EC seeks views on updating EU taxes to boost low-carbon fuels, EVs

Highlights

Wants to cut fossil transport fuel use to lower emissions

Aims to boost hydrogen, advanced biofuels, electricity

Survey open till October 14, plans proposals in 2021

Brussels — The European Commission is seeking views on how to update the EU's energy taxation rules to align them with the bloc's goal to be carbon-neutral by 2050 and reduce implicit subsidies for fossil fuels.

Any tax changes, if eventually imposed, could have a major impact on demand for diesel, gasoline, biofuels, natural gas, electricity and hydrogen in transport, for example, by changing the relative cost of various fuels.

The EC said more than 75% of the EU's greenhouse gas emissions are caused by using energy, including electricity.

It wants to revise the current minimum tax rates for road transport, which favor diesel over petrol, and fossil fuels over lower-carbon alternatives such as biofuels and renewable electricity.

This is because the 2003 EU energy taxation directive taxes fuels according to volume, not energy content.

The EC has projected that electric vehicles will have a 50% to 80% share by 2050 in a climate-neutral scenario.

The 2003 directive does not include a specific provision for electricity used for transport, so the EC is seeking views on whether to introduce a specific low rate, or an exemption, or not change anything.

The directive also does not include any special tax treatment for low-carbon fuels such hydrogen, which the EC is keen to promote in hard-to-decarbonize sectors such as oil refining, steel making and heavy goods vehicles.

The EC is seeking views on how to tax hydrogen, for example as a transport fuel, a heating fuel, and/or as a feedstock for e-fuels or industrial processes.

It is also seeking views on how to tax LNG and CNG, which offer low-carbon alternatives to gasoline, diesel, and coal/lignite.

The EC is seeking views on changing taxes on energy use by heavy industry, both inside and outside the EU's Emissions Trading System.

It also wants to rethink the tax exemptions for aviation and shipping fuels.
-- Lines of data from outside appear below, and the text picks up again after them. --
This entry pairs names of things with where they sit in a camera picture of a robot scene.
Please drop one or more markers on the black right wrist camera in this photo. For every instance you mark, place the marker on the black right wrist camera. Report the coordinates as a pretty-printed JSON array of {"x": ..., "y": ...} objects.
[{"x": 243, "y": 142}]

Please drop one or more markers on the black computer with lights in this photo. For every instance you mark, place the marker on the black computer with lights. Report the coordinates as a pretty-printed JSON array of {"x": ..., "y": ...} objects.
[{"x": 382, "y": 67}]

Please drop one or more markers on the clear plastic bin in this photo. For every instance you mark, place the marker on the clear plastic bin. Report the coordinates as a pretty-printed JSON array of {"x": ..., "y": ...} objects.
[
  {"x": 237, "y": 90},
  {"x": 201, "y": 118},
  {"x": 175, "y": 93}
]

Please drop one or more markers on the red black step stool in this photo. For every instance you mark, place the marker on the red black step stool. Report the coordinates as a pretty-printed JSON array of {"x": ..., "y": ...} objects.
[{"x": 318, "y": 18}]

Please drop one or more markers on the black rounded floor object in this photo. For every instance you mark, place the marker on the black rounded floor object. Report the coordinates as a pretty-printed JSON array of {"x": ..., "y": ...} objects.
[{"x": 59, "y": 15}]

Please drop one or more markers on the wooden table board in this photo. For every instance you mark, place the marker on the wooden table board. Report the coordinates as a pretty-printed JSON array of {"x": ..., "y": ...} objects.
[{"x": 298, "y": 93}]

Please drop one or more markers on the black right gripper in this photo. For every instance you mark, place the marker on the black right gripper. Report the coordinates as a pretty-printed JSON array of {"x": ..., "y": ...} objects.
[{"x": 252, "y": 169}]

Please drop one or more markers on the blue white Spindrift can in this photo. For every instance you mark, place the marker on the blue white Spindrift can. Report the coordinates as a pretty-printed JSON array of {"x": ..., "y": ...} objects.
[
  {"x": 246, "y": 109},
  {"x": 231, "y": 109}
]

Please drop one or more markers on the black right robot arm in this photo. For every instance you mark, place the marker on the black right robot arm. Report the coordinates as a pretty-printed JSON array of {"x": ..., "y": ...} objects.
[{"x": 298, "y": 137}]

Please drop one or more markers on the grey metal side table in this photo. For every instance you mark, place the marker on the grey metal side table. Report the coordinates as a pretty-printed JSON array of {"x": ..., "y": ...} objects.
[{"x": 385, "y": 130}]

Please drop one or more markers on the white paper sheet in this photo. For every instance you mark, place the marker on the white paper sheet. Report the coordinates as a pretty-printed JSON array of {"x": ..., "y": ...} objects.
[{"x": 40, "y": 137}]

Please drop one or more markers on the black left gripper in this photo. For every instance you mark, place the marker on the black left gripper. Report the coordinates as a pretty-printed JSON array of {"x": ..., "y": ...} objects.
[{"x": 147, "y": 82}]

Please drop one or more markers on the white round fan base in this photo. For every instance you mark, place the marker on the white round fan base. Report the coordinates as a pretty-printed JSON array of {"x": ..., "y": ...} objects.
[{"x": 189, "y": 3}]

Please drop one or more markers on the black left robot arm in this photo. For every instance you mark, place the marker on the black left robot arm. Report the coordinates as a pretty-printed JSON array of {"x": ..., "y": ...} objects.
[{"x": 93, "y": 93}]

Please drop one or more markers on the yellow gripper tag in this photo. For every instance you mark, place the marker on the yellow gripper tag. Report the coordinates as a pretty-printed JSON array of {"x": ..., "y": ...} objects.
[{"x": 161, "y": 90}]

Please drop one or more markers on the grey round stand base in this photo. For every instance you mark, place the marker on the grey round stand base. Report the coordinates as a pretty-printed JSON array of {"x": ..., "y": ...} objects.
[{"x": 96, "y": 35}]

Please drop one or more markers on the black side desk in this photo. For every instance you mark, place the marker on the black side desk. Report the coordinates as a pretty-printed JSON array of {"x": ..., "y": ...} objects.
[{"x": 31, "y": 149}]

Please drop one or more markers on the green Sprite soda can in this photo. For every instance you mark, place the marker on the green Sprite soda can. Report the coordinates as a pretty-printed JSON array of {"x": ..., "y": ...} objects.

For example, it suggests directly taxing kerosene and other aviation fuels for intra-EU flights, and/or introducing distance-based ticket taxes for flights.

Battles ahead

The public consultation is open until October 14, and the results will feed into the EC's formal legislative proposal expected in June 2021.

Any changes to the 2003 directive must be agreed unanimously by EU national governments, meaning each individual government has a veto.

This makes agreeing changes notoriously difficult, as the EC found in 2011 when it proposed new minimum EU energy tax rates to start in 2013, based on CO2 emissions and energy content rather than volumes.

The move failed to achieve unanimous approval and the EC eventually withdrew it.

Energy tax revenues contribute to around 3-5% of EU national governments' budgets, so changes can directly impact how much governments have to spend.

The EC wants EU governments to switch to qualified majority voting for energy taxation to make it easier to agree changes.